The Neglected Tropical Diseases (NTDs) Programme of the Ghana Health Service (GHS) has called for a sustained financing and cross-sectoral approaches to fight the menace in the country.
The lack of resources, the Programme notes, has become a significant barrier to the control, elimination, and eradication of NTDs in the country.
What are NTDs?
The term NTDs is used to describe a group of 20 communicable diseases that prevail in tropical and subtropical countries and affect more than one billion people globally, according to the statistics by the World Health Organisation (WHO).
The 20 NTDs are: Buruli ulcer; Chagas disease; dengue and chikungunya; dracunculiasis; echinococcosis; foodborne trematodiases; human African trypanosomiasis; leishmaniasis; leprosy; lymphatic filariasis; mycetoma, chromoblastomycosis and other deep mycoses; onchocerciasis; rabies; scabies and other ectoparasitoses; schistosomiasis; soil-transmitted helminthiases; snakebite envenoming; taeniasis/cysticercosis; trachoma; and yaws.
Of the 20 NTDs identified by the WHO, 14 are found in Ghana, prominent among them being Trachoma; Buruli ulcer; Yaws; Leprosy; Human African trypanosomiasis (HAT or sleeping sickness); Leishmaniases; Lymphatic filariasis; Onchocerciasis (river blindness); Schistosomiasis, and Soil-transmitted helminthiases.
NTDs mainly affect populations living in poverty and in close contact with infectious vectors— viruses, bacteria, parasites, fungi and toxins.
The disease cause devastating health, social and economic consequences to those affected by it.
Explaining why the Programme is calling for a sustained financing and investment on NTDs, the Deputy Programme Manager, Dr Joseph Kwadwo Larbi Opare, said ending NTDs will make our health systems more resilient and our world a more equitable and safer place.
For him, by bringing renewed attention to NTDs, building political will and mobilising resources, and putting individuals and communities at the centre of the response, “we can collectively generate the attention and resources needed to deliver against the targets outlined in the WHO 2030 NTD road map and SDG3.”
“That is why, together and united, we will make the case for investment, and push for concerted action and financing on World NTD Day 2023,” Dr Opare noted.
He explained that investing in NTD programmes would create a ripple effect in society, adding that “it leads to better education, health, and employment outcomes, and transforms lives and communities.”
In addition, he observed, investing in NTD programmes would equally help to reduce gender inequity, stigma, and preventable mortality and morbidity, pointing out that “the case for investment is clear.”
He further observed that addressing NTDs requires cross-sectoral approaches that span from bringing medicines to the ‘end of the road’ – thus making universal health coverage a reality, relieving the associated mental health burden, and tackling fundamental human rights issues.
Dr Opare said investing in NTDs is a global health and development success story, noting that so far, 46 countries including Ghana have eliminated an NTD, showing that progress is possible towards elimination and eradication of the disease.
Currently, he noted, every district in Ghana has at least two of the NTDs, calling also for a sustained awareness on the disease in order to reduce its impact on people, saying “the disease keep children out of school and parents out of work.”
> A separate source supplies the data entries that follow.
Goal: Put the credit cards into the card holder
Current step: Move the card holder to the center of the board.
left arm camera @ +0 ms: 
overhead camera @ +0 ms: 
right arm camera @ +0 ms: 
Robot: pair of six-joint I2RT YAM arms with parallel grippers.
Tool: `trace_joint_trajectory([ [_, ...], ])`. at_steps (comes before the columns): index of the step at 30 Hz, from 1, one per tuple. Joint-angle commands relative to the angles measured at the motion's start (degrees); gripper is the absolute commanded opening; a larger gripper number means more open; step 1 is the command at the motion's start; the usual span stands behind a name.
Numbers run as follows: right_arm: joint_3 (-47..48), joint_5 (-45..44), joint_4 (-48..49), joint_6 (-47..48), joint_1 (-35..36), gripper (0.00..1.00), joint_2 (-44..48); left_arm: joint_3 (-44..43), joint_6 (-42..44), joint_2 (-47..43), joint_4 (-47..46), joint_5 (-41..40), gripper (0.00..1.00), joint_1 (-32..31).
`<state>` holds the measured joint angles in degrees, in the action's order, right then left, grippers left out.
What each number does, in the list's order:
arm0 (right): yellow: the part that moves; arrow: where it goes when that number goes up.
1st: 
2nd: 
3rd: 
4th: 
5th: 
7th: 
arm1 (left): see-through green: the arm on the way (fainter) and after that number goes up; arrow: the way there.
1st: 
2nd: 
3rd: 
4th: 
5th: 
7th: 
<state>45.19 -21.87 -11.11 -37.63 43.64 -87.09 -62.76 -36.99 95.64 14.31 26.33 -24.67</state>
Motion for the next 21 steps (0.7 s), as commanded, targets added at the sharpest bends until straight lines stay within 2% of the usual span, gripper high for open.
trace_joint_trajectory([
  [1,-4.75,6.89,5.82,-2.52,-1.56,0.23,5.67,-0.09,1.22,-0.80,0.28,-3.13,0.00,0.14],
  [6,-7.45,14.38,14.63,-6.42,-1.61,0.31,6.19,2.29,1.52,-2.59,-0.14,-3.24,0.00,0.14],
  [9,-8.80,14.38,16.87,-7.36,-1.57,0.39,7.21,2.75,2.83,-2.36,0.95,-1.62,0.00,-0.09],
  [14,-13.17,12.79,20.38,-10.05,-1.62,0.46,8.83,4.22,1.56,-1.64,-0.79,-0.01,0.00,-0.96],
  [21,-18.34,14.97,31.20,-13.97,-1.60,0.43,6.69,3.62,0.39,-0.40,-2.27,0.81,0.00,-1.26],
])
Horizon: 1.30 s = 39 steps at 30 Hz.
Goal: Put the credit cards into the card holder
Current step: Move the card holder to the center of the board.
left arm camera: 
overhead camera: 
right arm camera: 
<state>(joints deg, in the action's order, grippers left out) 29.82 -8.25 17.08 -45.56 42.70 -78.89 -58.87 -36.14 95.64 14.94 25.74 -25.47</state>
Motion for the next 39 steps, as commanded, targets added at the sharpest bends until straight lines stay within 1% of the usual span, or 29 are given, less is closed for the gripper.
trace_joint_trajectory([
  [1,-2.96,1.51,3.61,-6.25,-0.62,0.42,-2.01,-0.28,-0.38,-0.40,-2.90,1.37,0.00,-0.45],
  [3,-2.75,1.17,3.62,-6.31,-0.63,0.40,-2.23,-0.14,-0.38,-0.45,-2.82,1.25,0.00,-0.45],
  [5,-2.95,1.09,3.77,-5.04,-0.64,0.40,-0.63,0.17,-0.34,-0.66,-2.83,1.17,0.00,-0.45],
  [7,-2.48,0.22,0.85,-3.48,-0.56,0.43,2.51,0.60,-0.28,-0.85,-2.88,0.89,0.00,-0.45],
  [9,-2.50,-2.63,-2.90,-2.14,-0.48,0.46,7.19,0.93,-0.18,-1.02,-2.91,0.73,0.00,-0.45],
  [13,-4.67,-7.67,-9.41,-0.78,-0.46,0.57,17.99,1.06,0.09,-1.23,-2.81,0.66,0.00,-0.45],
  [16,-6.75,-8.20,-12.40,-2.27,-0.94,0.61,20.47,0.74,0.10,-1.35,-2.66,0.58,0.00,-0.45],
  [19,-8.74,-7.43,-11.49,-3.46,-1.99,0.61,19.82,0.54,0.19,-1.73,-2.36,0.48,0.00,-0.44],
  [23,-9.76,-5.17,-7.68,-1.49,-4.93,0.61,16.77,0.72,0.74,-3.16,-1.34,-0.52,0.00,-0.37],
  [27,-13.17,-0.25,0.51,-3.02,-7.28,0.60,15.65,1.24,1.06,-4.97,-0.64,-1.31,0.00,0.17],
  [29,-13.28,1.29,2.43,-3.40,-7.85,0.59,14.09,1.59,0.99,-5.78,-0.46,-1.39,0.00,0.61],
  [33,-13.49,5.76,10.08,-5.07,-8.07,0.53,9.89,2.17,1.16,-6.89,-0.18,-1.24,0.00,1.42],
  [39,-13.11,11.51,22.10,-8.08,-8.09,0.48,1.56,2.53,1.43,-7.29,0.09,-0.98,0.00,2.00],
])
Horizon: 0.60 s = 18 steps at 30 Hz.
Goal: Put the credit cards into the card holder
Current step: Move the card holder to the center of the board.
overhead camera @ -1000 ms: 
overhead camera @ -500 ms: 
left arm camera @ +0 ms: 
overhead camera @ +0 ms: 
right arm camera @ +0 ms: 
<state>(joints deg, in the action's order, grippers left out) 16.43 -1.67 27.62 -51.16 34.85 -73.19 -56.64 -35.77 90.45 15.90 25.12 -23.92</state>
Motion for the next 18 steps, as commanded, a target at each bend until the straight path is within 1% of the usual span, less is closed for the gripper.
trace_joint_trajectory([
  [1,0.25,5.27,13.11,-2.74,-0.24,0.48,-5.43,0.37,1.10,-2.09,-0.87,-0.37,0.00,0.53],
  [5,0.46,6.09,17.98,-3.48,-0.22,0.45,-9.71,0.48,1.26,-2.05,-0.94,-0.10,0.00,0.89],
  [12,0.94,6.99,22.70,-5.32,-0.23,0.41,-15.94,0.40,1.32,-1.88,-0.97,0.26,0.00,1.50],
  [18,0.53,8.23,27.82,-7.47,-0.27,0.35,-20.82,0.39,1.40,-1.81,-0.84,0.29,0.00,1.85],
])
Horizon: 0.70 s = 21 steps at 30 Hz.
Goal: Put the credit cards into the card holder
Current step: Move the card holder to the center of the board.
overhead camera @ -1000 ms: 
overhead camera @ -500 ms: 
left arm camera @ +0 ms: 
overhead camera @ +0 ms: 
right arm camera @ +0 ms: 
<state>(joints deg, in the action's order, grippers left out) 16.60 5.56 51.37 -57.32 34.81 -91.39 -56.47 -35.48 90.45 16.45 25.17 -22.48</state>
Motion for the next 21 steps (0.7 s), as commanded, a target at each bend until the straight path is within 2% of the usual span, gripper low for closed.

In addition, he explained, NTDs are endemic in poor communities and promotes poverty and intense stigma.
Dr Opare called on all stakeholders, particularly duty bearers to join the fight in their various capacities to help the country to become free from NTDs.
“Everyone has a key role to play,” he noted, saying “This year, we invite you to ask our leaders to act now, act together and invest in neglected tropical diseases.”
World NTDs Day
This year’s World NTD day, which falls today, January 30, 2023, is on the theme “Act now. Act together. Invest in neglected tropical diseases.”
The day is celebrated to raise awareness on the need to address issues on Neglected Tropical Diseases.